JERUSALEM (JTA) — The framework deal on Iran’s nuclear program is worse than Israeli leaders have feared, Prime Minister Benjamin Netanyahu told his Cabinet.
“This agreement, as it appears, confirms all of our concerns and even more so,” Netanyahu said Sunday morning at the weekly Cabinet meeting.
Netanyahu also said he had just come from a conversation with Sen. Mitch McConnell (R-Ky.) and that he had spoken over the weekend with Sen. Harry Reid (D-Nev.).
“I heard from both of them about strong and continuing bipartisan support for Israel and of course this is very important. I expressed to them our deep concern over the agreement being formulated with Iran in the nuclear talks,” he said.
The United States and five other world powers, known as the P5+1, have set March 31 for reaching an agreement.
According to reports emerging over the weekend, Iran has agreed to limit uranium-enriching centrifuges to 6,000 at its main nuclear site for at least 10 years, as well as running centrifuges at its underground Fordo nuclear site.

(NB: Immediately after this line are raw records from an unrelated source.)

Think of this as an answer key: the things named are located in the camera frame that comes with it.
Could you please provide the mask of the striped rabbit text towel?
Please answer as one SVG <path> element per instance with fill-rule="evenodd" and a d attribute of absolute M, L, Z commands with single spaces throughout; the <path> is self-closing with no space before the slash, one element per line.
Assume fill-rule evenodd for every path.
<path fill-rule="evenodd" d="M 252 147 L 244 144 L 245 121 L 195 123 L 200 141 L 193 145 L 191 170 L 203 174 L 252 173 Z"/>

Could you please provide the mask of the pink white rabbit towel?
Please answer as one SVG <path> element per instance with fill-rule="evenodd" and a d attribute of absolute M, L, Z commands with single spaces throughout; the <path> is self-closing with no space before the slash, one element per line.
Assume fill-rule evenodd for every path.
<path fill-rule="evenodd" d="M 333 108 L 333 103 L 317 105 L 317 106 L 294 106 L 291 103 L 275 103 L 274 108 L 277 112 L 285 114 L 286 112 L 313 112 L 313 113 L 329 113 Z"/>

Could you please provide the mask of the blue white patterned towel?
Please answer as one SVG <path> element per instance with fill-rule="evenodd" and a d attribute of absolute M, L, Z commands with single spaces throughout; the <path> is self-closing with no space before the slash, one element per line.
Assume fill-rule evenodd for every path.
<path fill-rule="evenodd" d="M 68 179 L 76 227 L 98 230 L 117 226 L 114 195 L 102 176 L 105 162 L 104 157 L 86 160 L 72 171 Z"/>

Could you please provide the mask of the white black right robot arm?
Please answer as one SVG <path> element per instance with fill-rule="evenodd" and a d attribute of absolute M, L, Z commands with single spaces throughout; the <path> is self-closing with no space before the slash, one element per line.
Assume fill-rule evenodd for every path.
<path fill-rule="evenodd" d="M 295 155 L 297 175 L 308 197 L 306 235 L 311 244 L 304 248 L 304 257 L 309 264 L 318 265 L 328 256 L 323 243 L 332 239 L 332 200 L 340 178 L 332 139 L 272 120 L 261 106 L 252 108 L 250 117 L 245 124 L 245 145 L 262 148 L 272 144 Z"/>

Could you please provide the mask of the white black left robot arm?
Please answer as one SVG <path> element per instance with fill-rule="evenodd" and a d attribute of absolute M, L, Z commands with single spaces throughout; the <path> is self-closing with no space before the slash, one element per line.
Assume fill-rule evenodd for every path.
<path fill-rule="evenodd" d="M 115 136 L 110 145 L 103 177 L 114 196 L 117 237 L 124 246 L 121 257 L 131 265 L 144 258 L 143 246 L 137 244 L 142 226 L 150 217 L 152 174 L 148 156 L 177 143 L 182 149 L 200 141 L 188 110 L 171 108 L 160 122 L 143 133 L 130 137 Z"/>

Nuclear material may be produced for energy, science and medicine. The sites would be subject to international inspection and no work could be done that would lead to a nuclear bomb.

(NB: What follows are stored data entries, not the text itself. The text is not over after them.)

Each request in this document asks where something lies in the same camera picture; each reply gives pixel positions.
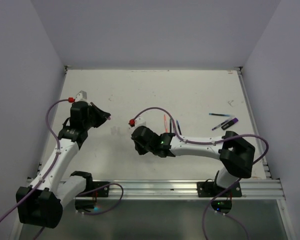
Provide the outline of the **blue pen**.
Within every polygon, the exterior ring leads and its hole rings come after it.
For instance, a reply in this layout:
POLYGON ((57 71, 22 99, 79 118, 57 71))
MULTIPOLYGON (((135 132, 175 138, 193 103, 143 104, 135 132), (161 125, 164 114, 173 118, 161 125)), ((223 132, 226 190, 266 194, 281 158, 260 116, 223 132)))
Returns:
POLYGON ((180 127, 180 124, 179 124, 178 120, 176 120, 176 126, 177 126, 179 134, 182 135, 181 127, 180 127))

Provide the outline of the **purple pen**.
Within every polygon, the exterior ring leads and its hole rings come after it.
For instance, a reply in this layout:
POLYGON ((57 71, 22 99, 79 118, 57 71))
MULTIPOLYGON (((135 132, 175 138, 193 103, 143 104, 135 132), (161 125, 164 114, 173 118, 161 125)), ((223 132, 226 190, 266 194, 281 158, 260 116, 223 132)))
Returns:
POLYGON ((211 130, 212 130, 212 131, 214 131, 214 130, 216 130, 216 129, 220 128, 221 126, 223 126, 223 125, 225 125, 226 123, 228 123, 230 120, 232 120, 232 119, 231 119, 231 118, 229 118, 229 119, 227 119, 227 120, 225 120, 225 121, 221 122, 221 123, 220 123, 220 124, 218 124, 217 126, 213 127, 211 130))

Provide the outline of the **red pen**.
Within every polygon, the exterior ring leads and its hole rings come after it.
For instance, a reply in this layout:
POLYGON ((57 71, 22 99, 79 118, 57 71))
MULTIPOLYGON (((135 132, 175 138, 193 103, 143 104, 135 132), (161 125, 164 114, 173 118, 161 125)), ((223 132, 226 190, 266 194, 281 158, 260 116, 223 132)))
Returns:
POLYGON ((171 127, 171 132, 175 132, 175 121, 171 118, 170 119, 170 127, 171 127))

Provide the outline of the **black purple highlighter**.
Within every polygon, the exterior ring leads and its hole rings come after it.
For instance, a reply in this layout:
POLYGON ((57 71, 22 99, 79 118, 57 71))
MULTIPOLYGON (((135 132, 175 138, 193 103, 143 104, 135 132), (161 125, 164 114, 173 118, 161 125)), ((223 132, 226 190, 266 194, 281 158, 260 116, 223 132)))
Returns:
POLYGON ((227 123, 225 123, 224 125, 221 126, 222 130, 227 130, 230 127, 232 127, 234 124, 236 124, 239 120, 235 117, 232 120, 228 121, 227 123))

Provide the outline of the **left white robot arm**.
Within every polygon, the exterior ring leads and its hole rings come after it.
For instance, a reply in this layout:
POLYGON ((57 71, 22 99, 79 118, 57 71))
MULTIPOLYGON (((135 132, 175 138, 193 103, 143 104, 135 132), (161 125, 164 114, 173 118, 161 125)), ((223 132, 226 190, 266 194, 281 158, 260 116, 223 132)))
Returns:
POLYGON ((89 172, 73 172, 61 185, 62 177, 72 159, 88 138, 91 128, 98 128, 111 118, 109 112, 98 108, 93 102, 75 101, 70 116, 55 134, 56 146, 39 174, 28 187, 16 192, 17 212, 22 224, 55 228, 64 208, 77 195, 89 196, 94 184, 89 172))

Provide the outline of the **orange pen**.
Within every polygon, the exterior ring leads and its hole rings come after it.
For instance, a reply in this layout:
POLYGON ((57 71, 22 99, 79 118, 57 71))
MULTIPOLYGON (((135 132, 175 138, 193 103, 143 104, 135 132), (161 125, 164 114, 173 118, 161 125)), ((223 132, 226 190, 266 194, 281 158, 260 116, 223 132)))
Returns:
POLYGON ((168 133, 168 122, 167 122, 167 117, 165 114, 163 115, 163 121, 164 121, 165 132, 168 133))

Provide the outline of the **green pen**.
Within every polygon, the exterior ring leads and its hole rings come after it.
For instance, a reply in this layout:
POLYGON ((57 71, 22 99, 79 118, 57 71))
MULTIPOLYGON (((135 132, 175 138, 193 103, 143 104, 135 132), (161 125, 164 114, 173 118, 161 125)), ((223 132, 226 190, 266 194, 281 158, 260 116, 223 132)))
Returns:
POLYGON ((173 133, 173 121, 171 118, 169 119, 169 133, 173 133))

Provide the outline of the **teal pen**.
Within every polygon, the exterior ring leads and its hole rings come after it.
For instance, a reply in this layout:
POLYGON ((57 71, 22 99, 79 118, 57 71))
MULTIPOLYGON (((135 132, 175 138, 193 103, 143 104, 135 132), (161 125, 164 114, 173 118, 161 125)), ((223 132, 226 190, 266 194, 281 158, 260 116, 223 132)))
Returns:
POLYGON ((210 116, 218 116, 218 117, 227 117, 232 118, 234 115, 231 114, 222 114, 222 113, 209 113, 210 116))

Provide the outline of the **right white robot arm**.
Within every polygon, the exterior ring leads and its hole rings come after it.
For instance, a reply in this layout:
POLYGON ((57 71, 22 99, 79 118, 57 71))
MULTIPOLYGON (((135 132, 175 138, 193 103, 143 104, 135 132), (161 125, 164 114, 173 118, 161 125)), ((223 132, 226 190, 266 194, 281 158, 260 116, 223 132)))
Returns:
POLYGON ((135 128, 131 134, 139 155, 152 153, 160 158, 197 156, 215 159, 223 164, 215 176, 213 192, 225 196, 238 179, 252 176, 255 147, 233 131, 219 137, 185 137, 175 133, 153 132, 146 126, 135 128))

U.S. Secretary of State John Kerry met early Sunday morning in Lausanne, Switzerland, the site of the current talks, with his Iranian counterpart, Foreign Minister Mohammad Javad Zarif. Kerry canceled a trip back to the United States, where he was to attend an event honoring the late Sen. Edward Kennedy, in order to remain at the talks.
Netanyahu also cited the takeover last week of large parts of Yemen by the Iran-allied Houthi militia.
“After the Beirut-Damascus-Baghdad axis, Iran is carrying out a pincers movement in the south as well in order to take over and conquer the entire Middle East,” he said. “The Iran-Lausanne-Yemen axis is very dangerous for humanity and needs to be stopped.”